* _Task goal_:
Include in the output exactly the lines from the opening of the data through the line containing "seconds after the", and nothing more.

[Recorded data]
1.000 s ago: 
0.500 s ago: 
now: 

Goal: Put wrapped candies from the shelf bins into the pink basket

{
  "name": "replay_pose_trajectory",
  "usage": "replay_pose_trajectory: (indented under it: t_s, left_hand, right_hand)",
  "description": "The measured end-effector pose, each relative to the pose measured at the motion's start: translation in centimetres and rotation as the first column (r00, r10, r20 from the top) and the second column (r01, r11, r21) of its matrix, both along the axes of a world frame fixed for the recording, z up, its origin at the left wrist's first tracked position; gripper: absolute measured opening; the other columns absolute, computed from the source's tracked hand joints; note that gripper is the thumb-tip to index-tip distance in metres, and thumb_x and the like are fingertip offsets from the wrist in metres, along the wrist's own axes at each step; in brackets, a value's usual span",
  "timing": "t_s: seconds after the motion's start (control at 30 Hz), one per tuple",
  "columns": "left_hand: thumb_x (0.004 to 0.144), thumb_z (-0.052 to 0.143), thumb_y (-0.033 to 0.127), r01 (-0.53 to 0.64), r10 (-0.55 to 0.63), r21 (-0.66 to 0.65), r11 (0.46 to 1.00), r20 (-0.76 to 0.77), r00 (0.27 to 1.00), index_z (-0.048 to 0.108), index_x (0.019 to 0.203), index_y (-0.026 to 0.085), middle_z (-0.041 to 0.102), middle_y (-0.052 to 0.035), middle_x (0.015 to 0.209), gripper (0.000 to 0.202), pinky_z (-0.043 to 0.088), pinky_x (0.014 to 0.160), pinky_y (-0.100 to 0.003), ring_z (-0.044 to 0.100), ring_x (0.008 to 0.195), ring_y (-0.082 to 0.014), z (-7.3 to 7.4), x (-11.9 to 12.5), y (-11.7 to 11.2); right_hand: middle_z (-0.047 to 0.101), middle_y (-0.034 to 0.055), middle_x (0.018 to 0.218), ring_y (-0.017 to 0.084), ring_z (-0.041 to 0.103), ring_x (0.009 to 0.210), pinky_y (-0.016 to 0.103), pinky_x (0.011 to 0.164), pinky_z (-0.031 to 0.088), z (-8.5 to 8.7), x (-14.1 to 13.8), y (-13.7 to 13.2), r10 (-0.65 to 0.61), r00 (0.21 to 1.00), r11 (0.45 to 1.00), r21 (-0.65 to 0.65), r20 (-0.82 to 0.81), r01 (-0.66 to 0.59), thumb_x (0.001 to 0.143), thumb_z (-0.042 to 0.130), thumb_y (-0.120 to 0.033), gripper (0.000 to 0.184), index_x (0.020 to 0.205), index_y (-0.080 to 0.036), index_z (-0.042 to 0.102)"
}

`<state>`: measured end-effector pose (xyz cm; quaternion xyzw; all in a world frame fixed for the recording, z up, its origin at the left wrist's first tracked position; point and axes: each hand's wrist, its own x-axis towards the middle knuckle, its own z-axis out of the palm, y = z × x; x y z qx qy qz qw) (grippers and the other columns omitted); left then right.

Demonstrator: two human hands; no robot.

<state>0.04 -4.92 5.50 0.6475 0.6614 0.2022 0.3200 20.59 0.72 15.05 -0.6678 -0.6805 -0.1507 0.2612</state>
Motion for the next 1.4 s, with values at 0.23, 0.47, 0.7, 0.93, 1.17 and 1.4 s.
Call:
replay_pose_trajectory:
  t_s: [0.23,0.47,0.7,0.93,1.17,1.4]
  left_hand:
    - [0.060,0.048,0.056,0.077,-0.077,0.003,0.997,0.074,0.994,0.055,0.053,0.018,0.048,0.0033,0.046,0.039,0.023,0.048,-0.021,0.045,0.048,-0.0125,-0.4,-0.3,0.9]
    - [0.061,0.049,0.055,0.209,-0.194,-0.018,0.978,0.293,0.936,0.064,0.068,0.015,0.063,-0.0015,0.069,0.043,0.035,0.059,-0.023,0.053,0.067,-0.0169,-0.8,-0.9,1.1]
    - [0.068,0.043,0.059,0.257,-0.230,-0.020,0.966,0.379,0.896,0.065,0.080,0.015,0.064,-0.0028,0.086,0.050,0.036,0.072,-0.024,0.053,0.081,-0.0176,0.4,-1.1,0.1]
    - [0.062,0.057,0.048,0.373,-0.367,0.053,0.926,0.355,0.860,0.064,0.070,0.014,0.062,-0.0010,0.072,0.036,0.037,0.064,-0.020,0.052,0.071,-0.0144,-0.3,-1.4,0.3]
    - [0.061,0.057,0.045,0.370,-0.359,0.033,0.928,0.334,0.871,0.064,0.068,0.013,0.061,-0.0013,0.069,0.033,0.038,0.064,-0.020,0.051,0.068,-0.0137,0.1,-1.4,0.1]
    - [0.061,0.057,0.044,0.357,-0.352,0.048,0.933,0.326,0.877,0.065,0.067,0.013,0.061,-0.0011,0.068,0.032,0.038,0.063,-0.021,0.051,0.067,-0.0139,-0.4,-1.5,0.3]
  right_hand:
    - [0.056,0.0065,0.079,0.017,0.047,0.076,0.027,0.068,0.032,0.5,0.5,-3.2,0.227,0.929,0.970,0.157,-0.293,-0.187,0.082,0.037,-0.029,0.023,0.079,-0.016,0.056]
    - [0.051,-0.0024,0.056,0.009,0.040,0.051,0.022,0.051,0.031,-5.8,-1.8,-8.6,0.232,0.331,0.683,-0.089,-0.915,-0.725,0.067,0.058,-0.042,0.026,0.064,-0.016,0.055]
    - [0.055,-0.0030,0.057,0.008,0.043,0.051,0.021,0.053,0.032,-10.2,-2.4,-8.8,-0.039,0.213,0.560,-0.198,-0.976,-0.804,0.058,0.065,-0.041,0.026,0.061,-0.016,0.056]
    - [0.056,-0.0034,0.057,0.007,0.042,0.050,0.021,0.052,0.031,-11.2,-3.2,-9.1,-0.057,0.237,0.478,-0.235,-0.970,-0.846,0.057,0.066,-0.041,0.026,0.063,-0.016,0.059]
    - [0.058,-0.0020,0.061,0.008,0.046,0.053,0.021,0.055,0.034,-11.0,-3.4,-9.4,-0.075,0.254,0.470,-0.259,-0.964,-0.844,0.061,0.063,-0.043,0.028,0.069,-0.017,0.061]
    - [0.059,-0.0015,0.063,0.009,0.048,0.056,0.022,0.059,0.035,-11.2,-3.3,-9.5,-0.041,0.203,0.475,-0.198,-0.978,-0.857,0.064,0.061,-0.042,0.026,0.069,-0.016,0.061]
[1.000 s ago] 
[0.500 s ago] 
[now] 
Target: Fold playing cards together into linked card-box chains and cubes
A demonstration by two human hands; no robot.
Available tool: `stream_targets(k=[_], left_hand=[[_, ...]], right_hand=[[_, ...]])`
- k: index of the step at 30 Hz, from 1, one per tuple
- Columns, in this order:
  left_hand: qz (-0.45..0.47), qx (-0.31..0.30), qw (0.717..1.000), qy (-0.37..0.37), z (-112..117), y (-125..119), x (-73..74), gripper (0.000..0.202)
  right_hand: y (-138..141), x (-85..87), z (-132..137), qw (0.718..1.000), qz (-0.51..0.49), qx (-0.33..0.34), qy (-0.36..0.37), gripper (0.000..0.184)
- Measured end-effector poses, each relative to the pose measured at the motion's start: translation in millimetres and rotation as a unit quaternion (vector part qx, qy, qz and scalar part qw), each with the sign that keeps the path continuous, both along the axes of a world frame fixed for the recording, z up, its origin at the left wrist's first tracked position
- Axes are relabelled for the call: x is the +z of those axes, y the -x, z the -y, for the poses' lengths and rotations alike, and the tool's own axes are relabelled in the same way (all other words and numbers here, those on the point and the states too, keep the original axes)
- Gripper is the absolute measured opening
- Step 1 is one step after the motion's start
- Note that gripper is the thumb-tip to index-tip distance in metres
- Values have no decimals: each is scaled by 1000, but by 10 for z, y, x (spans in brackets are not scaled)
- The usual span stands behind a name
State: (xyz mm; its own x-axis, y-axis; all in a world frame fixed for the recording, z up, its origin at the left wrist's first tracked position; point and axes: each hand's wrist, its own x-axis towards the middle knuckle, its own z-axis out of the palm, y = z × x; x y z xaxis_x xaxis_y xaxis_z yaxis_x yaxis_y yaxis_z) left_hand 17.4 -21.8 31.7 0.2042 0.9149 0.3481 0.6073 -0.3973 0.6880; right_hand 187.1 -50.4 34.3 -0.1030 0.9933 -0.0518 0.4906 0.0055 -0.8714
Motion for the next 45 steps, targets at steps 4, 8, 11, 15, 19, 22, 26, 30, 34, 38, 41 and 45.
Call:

* _Response to this exercise_:
1.000 s ago: 
0.500 s ago: 
now: 

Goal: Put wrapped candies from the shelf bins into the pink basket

{
  "name": "replay_pose_trajectory",
  "usage": "replay_pose_trajectory: (indented under it: t_s, left_hand, right_hand)",
  "description": "The measured end-effector pose, each relative to the pose measured at the motion's start: translation in centimetres and rotation as the first column (r00, r10, r20 from the top) and the second column (r01, r11, r21) of its matrix, both along the axes of a world frame fixed for the recording, z up, its origin at the left wrist's first tracked position; gripper: absolute measured opening; the other columns absolute, computed from the source's tracked hand joints; note that gripper is the thumb-tip to index-tip distance in metres, and thumb_x and the like are fingertip offsets from the wrist in metres, along the wrist's own axes at each step; in brackets, a value's usual span",
  "timing": "t_s: seconds after the motion's start (control at 30 Hz), one per tuple",

The output returned above is complete.